The movie pretends for as long as it can that its central conflict isn’t about rape, which ironically only serves to increase the ambient threat of sexual violence and make the inevitable reveal feel gratuitous and unnecessary. The attempts at misdirection do not work; the eventual confirmation feels less like a reveal and more like punishment. Smartly, The Perfection never depicts a rape, but it finds lots of time to substitute other, more traditional kinds of violence instead. The film starts off as a fun, relatively predictable horror film, then rapidly devolves into the grotesque as the narrative shifts and bends with its many twists.
The film also uncomfortably equates disability and horror. Lizzie does not simply lose her hand, but her newly healed wrist is incorporated into yet another violent scene. Toward the end of the film as Anton’s henchmen attempt to rape Charlotte, Lizzie threateningly slides her amputated hand between her legs; fisting without a fist. But the scene is yet another one of The Perfection’s many twists and turns. Lizzie and Charlotte have teamed up to take Anton down. As his henchmen fall to the ground poisoned and dead, Lizzie and Charlotte tenderly kiss, resuming their earlier romance and blurring the lines between violence and pleasure. The moment is deeply unsettling. Charlotte is still bound by her wrists and feet to Anton’s contraption when they embrace. It hardly seems the time for romance.

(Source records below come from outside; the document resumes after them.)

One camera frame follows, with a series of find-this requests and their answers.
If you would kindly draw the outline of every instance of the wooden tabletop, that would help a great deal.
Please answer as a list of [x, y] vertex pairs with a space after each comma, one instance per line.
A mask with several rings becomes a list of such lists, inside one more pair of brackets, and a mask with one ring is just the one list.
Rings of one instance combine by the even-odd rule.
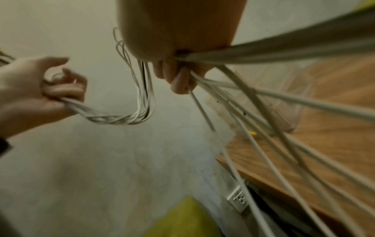
[[[316, 79], [312, 95], [314, 98], [375, 109], [375, 56], [323, 60], [305, 69], [305, 72]], [[351, 170], [375, 181], [375, 123], [305, 107], [301, 121], [292, 135]], [[324, 220], [332, 222], [332, 215], [298, 174], [264, 141], [258, 139], [258, 144], [310, 206], [317, 210]], [[268, 166], [257, 156], [251, 144], [242, 136], [236, 136], [227, 146], [227, 150], [244, 178], [298, 206]], [[375, 208], [375, 197], [367, 191], [313, 159], [306, 156], [304, 158], [318, 176]], [[226, 166], [221, 155], [218, 161]], [[375, 236], [374, 219], [341, 200], [340, 197], [332, 195], [368, 235]]]

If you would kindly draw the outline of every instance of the black wristband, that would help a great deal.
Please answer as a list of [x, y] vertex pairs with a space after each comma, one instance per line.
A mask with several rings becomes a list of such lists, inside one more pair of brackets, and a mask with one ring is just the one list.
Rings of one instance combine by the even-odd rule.
[[5, 139], [0, 138], [0, 155], [4, 155], [10, 148], [9, 143]]

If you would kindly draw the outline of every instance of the white electrical socket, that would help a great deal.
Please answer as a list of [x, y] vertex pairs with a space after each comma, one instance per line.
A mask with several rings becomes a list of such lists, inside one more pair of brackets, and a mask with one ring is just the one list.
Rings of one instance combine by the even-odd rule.
[[227, 197], [227, 200], [239, 213], [243, 212], [243, 210], [249, 205], [240, 186], [237, 186], [234, 189], [234, 191]]

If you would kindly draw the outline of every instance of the power outlet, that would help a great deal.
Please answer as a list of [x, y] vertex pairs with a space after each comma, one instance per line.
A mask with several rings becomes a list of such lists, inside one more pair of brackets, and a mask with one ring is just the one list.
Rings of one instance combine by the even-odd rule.
[[235, 190], [227, 197], [227, 200], [239, 213], [243, 212], [243, 210], [249, 205], [240, 186], [235, 188]]

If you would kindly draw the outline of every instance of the concrete floor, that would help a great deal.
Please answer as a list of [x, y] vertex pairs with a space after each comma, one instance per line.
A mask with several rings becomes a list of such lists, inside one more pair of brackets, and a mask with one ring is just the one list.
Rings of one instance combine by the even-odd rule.
[[[343, 14], [356, 0], [249, 0], [235, 42]], [[135, 90], [114, 49], [114, 2], [13, 0], [0, 8], [0, 48], [16, 57], [71, 57], [87, 75], [87, 103], [129, 113]], [[227, 236], [248, 236], [223, 198], [233, 180], [189, 96], [154, 80], [157, 108], [137, 126], [99, 126], [79, 116], [14, 137], [0, 160], [0, 211], [24, 236], [140, 236], [170, 207], [193, 196]], [[203, 91], [197, 89], [199, 98]], [[209, 111], [225, 142], [233, 134]]]

Perversely, all the violence feels designed to lead up to the gruesome final image: Charlotte and Lizzie each down an appendage after a final, bloody confrontation, wrapped around each other’s bodies and a single cello, as they play a requiem for Anton, now made perpetually imperfect with his eyes and mouth sewn shut and each of his four limbs removed, visibly rotting at the joints. It is repulsive in the most literal sense, and it’s hard to discern how this level of extreme violence would bring either woman any sense of peace.
Part of the problem with The Perfection is that it takes great pains to position itself as a female empowerment story, but refuses to accept that it is merely a grotesque rape revenge fantasy in the lineage of Revenge, I Spit On Your Grave, The Girl With The Dragon Tattoo, or even Jennifer’s Body. Films of that ilk have their place, but they do not pretend to be more than they are; schlocky, violent displays of id with no bearing on the real world. For good or for ill, those films lean hard into the absurdity of their premise: female victims of sexual violence transformed into near super-human killing machines, singularly focused on exacting a kind of vigilante justice in the name of their lost peace of mind. In reality, these depictions sustain the idea that “real” victims get revenge. They do not go gently into the good night, but fight, kicking and screaming to avenge themselves. The focus is always on violence instead of real and lasting trauma.
It makes sense that wronged characters in a genre film would not simply contact the authorities and report the misdeeds of their abusers. If they did, what would be left to distinguish the stories? But there is a wide gulf between justice and what The Perfection imagines. Violence here exists not for catharsis, but for spectacle.
The Perfection is currently streaming on Netflix.